Sunday, April 26, 2020

A Handle-less Rake Finds Its Mate


Oftentimes, in pre-COVID scavengings of stuff put out on the curb, I would find tops without bottoms, and bottoms without tops. This would happen with tables that lacked legs, or legs that lacked a table. And it would happen with rakes where either the handle or the rake itself was broken. Patient matchmaker that I am, I would keep the good portion and wait for a match to come along.

Such a long awaited marriage took place today, with modest fanfare, when a perfectly fine rake that had been waiting in the carport for the right handle to come along finally got its mate. A red rake had cracked across the middle, making it unusable.
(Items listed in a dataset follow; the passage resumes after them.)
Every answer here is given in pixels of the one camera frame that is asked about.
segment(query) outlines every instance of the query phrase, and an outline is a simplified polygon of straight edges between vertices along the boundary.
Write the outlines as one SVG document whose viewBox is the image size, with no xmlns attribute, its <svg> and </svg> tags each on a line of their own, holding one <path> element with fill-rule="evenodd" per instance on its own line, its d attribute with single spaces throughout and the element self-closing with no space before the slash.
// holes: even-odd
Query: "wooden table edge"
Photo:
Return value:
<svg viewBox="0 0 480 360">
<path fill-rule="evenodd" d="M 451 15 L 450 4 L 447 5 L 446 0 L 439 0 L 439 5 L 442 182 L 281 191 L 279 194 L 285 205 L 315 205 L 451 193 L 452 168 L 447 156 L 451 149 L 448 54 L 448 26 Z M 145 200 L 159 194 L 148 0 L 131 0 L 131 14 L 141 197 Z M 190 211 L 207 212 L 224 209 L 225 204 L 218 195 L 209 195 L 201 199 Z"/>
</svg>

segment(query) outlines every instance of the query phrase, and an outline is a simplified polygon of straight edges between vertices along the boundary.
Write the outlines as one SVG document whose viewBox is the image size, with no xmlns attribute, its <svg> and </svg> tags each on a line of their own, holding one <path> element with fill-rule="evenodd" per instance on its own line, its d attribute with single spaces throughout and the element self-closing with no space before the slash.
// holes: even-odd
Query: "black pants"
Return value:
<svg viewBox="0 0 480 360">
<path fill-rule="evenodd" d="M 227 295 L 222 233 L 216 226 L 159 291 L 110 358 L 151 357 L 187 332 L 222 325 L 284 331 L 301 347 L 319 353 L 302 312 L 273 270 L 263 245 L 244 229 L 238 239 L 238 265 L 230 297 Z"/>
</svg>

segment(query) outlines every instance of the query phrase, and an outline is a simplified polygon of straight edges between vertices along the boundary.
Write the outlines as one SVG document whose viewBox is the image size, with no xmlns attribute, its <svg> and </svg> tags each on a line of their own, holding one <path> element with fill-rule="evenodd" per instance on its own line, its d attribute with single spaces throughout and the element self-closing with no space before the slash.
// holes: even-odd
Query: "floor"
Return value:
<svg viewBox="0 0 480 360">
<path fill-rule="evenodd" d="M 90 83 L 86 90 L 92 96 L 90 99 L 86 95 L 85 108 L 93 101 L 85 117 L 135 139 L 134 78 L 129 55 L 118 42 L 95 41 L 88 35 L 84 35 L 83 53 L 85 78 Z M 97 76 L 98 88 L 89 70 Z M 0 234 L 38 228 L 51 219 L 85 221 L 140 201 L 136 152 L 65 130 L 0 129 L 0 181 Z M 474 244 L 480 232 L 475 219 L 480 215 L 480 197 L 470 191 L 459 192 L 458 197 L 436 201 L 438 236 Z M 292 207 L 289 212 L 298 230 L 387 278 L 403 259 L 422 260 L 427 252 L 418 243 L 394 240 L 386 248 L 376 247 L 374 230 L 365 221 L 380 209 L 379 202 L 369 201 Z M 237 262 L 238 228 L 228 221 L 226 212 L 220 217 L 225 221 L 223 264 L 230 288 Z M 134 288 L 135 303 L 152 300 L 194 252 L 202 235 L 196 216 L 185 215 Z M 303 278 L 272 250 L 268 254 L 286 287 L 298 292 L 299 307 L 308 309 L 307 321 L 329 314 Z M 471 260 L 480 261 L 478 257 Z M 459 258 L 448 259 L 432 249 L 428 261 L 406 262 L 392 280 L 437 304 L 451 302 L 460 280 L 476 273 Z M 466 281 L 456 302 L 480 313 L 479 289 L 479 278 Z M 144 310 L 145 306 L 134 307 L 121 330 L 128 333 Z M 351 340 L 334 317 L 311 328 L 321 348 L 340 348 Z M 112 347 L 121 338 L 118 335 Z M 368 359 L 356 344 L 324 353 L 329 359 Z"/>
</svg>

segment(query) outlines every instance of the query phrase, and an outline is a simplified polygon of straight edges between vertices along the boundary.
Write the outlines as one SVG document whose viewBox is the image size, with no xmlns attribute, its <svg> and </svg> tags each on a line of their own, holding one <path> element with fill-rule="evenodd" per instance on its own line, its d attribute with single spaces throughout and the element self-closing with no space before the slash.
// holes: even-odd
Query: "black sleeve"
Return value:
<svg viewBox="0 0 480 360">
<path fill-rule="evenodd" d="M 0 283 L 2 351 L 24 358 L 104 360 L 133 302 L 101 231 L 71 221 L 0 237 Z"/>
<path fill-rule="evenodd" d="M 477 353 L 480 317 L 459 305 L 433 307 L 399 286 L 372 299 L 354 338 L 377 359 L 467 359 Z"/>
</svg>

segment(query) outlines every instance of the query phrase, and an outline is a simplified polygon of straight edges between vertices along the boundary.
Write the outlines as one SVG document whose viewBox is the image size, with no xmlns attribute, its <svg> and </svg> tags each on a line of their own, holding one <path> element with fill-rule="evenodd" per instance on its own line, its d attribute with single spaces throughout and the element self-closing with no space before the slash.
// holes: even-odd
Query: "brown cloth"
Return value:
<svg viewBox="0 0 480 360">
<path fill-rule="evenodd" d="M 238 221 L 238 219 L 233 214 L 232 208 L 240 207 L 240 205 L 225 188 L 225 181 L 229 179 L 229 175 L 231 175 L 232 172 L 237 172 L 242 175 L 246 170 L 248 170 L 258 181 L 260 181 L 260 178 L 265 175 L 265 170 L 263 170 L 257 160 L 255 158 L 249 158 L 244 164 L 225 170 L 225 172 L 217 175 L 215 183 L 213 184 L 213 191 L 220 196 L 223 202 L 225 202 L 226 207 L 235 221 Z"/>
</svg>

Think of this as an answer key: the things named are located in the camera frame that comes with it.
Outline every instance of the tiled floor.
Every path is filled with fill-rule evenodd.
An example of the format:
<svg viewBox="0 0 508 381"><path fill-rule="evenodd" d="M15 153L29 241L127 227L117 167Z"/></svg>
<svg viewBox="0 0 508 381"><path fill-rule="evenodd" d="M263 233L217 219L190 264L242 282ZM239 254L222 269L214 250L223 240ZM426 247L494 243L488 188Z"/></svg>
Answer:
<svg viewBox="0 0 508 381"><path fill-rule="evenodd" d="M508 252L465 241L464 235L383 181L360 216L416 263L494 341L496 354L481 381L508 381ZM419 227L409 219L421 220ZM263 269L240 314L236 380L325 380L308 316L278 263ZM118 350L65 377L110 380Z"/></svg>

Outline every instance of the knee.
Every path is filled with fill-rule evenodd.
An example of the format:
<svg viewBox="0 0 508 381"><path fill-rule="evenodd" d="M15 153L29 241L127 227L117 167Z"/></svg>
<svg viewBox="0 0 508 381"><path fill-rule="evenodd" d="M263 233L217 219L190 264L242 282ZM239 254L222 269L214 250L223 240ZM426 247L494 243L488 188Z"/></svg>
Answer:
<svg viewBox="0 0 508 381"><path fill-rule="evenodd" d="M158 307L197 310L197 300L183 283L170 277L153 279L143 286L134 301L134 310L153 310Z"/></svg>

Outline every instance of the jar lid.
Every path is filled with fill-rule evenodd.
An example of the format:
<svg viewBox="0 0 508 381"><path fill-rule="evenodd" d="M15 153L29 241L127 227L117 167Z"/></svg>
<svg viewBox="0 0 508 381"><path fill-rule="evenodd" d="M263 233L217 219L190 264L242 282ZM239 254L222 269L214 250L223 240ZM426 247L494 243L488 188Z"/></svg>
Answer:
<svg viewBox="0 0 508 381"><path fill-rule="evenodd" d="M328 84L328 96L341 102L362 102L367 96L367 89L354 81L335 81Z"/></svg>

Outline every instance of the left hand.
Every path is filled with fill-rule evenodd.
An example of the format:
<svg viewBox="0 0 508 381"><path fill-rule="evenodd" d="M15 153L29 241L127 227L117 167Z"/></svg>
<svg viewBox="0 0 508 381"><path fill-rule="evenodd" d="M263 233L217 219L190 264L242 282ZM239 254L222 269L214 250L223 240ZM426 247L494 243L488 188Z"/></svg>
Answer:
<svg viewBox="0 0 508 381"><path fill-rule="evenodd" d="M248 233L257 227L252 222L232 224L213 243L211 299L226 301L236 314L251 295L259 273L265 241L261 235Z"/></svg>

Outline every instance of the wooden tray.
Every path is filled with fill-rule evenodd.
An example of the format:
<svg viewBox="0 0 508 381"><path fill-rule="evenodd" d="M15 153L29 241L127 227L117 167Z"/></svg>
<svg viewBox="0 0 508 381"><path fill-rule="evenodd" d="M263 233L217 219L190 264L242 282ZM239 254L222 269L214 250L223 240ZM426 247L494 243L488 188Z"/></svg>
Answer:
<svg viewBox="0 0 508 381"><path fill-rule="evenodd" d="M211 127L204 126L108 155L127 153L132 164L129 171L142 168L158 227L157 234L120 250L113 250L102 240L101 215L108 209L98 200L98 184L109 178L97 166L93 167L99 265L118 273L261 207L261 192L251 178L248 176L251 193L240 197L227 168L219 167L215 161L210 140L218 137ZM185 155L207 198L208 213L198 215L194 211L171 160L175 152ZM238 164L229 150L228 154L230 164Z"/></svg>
The marriage had been delayed, due to the broken rake's unexpectedly tight grip on the handle. Various tools were brought to bear, with a chisel finally proving effective.

That's part of the challenge of repurposing and repair. In terms of time spent and money saved, the matchmaking may not make obvious sense. One could argue that it's better for the economy to go to the local hardware store and buy a new rake, which helps in a small way to sustain those all along the chain of extraction, processing, manufacture, distribution, and selling that makes a new rake available. But if everyone repairs and reuses, then people need less income to buy new stuff, including everyone who builds or sells rakes. Standard of living would be maintained even as the energy-intensive economy seemed to shrink.

That's a theory. What's more surely real is the patience, persistence, creativity, resourcefulness and physical coordination that go into reuse and repair--all good things to exercise.